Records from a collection
┏━━

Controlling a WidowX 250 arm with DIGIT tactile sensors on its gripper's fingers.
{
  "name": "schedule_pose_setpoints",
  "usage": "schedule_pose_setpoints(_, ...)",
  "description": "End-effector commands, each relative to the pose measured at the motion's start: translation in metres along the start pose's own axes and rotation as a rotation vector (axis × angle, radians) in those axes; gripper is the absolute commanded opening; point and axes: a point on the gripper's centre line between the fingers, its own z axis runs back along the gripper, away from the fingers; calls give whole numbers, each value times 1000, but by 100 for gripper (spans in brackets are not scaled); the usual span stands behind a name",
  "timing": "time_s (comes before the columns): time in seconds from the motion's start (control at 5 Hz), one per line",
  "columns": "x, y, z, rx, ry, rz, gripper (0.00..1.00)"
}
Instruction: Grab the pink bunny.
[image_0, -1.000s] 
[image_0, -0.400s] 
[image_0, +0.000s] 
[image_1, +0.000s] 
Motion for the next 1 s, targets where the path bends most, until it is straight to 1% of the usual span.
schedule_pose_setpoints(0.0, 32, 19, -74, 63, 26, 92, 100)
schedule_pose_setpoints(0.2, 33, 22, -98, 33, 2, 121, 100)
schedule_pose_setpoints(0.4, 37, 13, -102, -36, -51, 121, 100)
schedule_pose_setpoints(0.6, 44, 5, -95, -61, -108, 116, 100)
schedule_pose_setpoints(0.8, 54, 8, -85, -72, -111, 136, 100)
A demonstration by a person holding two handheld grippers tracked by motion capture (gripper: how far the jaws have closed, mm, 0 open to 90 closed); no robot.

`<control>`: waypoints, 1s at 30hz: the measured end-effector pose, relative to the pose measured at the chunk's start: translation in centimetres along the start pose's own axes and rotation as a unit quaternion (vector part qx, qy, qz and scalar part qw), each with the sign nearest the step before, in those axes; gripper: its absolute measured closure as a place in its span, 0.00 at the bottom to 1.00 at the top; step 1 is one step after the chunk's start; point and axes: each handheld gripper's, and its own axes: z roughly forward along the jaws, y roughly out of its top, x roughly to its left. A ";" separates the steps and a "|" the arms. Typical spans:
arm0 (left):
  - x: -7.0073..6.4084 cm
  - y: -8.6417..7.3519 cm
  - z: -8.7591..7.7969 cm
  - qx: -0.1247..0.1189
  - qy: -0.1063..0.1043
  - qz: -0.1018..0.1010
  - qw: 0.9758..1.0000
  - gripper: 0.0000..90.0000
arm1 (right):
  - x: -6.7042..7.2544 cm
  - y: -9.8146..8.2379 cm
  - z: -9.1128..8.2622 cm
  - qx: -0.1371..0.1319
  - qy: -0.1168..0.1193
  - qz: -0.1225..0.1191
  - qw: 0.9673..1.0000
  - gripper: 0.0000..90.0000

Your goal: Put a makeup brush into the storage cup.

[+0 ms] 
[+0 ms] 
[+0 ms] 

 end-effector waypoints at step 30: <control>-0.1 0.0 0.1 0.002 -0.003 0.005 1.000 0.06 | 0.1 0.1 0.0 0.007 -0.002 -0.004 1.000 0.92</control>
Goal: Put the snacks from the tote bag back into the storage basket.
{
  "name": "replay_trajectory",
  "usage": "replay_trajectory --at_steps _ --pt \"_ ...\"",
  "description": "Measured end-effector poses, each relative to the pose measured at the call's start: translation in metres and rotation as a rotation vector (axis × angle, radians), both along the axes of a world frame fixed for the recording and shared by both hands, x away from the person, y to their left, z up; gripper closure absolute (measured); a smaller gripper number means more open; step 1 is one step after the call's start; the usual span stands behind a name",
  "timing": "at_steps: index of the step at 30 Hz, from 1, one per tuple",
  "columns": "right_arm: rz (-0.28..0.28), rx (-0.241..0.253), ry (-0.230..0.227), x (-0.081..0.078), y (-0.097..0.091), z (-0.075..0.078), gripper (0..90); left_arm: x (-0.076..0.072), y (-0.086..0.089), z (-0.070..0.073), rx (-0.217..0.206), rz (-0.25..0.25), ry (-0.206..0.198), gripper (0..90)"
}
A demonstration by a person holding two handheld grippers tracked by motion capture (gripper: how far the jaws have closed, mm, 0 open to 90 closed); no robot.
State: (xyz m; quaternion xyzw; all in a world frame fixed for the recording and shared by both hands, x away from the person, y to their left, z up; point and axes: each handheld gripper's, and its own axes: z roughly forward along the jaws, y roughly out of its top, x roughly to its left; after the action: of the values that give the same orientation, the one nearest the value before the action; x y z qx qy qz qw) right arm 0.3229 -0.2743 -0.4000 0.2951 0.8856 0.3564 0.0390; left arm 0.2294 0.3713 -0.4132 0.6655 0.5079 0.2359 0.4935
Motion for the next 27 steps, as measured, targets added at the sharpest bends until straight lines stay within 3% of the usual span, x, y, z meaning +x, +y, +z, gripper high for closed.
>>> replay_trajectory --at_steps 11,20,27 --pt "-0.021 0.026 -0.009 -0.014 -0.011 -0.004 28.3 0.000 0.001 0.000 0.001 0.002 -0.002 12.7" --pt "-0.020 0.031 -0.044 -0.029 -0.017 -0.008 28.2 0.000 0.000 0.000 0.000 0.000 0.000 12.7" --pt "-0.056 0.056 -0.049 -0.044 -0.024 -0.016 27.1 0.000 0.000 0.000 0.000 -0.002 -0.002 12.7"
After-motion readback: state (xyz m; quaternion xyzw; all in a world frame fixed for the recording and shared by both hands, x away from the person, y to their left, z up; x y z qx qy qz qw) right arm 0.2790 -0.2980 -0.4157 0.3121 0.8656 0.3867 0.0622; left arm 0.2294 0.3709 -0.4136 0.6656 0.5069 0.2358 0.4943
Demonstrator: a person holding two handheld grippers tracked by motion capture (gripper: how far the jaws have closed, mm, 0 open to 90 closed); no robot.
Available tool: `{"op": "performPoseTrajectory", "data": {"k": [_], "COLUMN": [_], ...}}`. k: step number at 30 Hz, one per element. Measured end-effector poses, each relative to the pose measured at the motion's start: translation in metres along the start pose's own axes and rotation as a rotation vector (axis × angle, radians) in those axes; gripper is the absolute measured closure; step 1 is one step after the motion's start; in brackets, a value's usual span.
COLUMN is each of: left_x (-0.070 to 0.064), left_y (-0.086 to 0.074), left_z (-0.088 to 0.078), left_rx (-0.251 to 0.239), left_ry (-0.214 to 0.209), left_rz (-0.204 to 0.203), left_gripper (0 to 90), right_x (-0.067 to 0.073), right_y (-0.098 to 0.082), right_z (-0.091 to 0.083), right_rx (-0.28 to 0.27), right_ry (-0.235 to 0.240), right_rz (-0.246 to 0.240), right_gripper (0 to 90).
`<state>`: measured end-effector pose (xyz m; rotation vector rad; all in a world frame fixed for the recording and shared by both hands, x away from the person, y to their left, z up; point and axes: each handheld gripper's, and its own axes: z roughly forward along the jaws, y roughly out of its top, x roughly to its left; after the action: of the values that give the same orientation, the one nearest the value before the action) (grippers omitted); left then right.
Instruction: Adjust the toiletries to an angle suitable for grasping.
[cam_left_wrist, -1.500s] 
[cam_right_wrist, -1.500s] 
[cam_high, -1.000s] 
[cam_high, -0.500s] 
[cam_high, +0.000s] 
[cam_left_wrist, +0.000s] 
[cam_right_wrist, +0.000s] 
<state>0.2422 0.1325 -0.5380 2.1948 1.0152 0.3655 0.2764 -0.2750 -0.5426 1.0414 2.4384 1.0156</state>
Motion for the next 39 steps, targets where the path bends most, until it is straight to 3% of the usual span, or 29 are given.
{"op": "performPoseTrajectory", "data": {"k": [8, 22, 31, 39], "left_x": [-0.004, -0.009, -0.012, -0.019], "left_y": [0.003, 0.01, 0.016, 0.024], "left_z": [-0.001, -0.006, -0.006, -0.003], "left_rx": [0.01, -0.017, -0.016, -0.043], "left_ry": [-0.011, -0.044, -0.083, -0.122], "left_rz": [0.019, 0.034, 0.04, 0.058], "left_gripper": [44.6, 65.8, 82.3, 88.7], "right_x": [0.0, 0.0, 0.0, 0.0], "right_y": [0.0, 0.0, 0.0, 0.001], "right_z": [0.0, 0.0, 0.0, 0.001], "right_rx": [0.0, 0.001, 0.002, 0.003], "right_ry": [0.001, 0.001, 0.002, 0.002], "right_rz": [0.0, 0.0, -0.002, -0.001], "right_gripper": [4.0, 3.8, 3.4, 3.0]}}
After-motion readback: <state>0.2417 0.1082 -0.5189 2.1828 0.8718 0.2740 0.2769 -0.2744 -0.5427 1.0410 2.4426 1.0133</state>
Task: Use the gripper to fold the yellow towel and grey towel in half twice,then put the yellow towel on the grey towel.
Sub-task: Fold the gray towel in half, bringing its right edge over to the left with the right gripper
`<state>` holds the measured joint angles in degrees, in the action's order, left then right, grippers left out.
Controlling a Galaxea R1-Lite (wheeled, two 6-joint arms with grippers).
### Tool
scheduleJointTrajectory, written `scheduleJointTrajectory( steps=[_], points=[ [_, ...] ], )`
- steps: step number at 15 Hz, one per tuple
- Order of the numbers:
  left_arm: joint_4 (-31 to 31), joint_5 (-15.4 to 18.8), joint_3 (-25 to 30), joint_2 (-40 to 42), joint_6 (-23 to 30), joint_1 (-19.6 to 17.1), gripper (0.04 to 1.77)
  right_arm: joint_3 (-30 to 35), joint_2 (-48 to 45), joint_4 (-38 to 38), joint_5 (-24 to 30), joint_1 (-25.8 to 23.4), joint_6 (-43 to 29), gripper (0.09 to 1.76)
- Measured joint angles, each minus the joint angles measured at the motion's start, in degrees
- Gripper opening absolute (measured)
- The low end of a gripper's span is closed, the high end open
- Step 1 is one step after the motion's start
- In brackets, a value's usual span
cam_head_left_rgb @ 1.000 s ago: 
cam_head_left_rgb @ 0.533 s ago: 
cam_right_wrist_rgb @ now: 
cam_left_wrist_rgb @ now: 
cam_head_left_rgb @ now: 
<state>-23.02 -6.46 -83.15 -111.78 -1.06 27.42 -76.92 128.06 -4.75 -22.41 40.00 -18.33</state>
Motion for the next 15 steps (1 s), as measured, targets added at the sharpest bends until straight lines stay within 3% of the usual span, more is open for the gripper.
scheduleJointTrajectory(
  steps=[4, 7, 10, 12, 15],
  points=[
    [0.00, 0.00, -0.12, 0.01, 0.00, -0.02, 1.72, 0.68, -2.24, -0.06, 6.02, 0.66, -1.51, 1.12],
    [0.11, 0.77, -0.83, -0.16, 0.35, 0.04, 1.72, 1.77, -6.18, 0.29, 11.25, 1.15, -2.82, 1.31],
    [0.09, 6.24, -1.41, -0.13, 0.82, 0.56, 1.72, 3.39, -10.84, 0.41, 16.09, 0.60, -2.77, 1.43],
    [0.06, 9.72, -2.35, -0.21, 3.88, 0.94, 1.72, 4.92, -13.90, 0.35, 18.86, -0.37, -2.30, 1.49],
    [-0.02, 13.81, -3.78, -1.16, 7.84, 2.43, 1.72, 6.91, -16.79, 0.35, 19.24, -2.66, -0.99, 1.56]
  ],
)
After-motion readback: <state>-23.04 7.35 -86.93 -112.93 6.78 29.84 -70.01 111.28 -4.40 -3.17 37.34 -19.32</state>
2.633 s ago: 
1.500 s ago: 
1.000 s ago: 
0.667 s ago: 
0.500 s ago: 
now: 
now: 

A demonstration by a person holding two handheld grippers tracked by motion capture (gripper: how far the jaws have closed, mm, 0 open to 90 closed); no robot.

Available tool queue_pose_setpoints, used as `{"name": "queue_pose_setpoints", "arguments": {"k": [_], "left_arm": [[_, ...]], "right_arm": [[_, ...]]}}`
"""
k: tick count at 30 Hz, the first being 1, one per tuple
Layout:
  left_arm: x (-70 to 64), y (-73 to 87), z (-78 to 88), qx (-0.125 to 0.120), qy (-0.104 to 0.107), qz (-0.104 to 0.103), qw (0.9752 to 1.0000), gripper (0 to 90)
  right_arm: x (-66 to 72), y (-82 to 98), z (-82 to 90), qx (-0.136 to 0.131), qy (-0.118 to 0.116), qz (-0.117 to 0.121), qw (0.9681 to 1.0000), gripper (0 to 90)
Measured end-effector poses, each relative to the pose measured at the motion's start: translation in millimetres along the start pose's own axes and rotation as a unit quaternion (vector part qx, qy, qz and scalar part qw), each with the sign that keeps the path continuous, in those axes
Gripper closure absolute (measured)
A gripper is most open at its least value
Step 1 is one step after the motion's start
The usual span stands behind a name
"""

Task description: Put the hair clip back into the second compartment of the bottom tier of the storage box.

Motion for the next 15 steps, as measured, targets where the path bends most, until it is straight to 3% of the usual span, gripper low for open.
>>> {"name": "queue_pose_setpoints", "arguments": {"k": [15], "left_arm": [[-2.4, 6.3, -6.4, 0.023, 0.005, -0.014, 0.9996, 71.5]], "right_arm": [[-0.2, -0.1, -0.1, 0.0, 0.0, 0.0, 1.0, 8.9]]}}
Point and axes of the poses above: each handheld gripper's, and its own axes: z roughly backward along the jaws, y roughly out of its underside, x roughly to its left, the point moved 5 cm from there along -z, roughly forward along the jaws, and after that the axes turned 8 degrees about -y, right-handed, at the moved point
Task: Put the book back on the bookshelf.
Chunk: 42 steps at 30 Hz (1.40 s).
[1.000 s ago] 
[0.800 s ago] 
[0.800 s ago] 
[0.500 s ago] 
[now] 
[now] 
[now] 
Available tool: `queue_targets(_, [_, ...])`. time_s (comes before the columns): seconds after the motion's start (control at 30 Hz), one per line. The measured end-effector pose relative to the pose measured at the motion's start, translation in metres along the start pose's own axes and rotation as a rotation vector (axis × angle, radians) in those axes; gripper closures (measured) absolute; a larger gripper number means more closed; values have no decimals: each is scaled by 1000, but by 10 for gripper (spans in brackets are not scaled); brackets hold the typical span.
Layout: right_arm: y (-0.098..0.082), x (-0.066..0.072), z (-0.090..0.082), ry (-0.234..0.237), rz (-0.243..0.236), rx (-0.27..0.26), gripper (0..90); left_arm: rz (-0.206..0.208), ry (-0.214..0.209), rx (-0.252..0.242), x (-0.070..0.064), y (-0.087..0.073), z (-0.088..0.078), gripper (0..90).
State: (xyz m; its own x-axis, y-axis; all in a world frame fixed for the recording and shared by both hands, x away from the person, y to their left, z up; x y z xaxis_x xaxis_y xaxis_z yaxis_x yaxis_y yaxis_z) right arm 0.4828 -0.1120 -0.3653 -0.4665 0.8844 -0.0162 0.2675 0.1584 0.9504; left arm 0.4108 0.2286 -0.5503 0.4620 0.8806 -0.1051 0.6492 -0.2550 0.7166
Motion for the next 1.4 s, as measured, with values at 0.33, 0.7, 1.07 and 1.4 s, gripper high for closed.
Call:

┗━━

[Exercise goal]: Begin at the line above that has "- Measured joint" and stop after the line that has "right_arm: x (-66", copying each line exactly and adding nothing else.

[Response to this exercise]:
- Measured joint angles, each minus the joint angles measured at the motion's start, in degrees
- Gripper opening absolute (measured)
- The low end of a gripper's span is closed, the high end open
- Step 1 is one step after the motion's start
- In brackets, a value's usual span
cam_head_left_rgb @ 1.000 s ago: 
cam_head_left_rgb @ 0.533 s ago: 
cam_right_wrist_rgb @ now: 
cam_left_wrist_rgb @ now: 
cam_head_left_rgb @ now: 
<state>-23.02 -6.46 -83.15 -111.78 -1.06 27.42 -76.92 128.06 -4.75 -22.41 40.00 -18.33</state>
Motion for the next 15 steps (1 s), as measured, targets added at the sharpest bends until straight lines stay within 3% of the usual span, more is open for the gripper.
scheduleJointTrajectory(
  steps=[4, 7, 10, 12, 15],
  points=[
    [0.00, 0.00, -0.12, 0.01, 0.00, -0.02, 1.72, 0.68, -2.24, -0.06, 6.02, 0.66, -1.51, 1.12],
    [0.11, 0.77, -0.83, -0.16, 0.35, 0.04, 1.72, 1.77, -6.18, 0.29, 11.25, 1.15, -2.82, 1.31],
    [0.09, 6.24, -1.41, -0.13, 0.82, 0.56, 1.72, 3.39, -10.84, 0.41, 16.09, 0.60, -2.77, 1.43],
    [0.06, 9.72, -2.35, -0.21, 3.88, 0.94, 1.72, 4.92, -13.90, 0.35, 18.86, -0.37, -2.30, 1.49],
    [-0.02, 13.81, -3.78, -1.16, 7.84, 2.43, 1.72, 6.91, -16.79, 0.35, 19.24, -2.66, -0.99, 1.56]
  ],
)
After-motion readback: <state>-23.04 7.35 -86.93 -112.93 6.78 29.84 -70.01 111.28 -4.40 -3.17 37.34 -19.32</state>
2.633 s ago: 
1.500 s ago: 
1.000 s ago: 
0.667 s ago: 
0.500 s ago: 
now: 
now: 

A demonstration by a person holding two handheld grippers tracked by motion capture (gripper: how far the jaws have closed, mm, 0 open to 90 closed); no robot.

Available tool queue_pose_setpoints, used as `{"name": "queue_pose_setpoints", "arguments": {"k": [_], "left_arm": [[_, ...]], "right_arm": [[_, ...]]}}`
"""
k: tick count at 30 Hz, the first being 1, one per tuple
Layout:
  left_arm: x (-70 to 64), y (-73 to 87), z (-78 to 88), qx (-0.125 to 0.120), qy (-0.104 to 0.107), qz (-0.104 to 0.103), qw (0.9752 to 1.0000), gripper (0 to 90)
  right_arm: x (-66 to 72), y (-82 to 98), z (-82 to 90), qx (-0.136 to 0.131), qy (-0.118 to 0.116), qz (-0.117 to 0.121), qw (0.9681 to 1.0000), gripper (0 to 90)

Nothing else remains to be done in this exercise.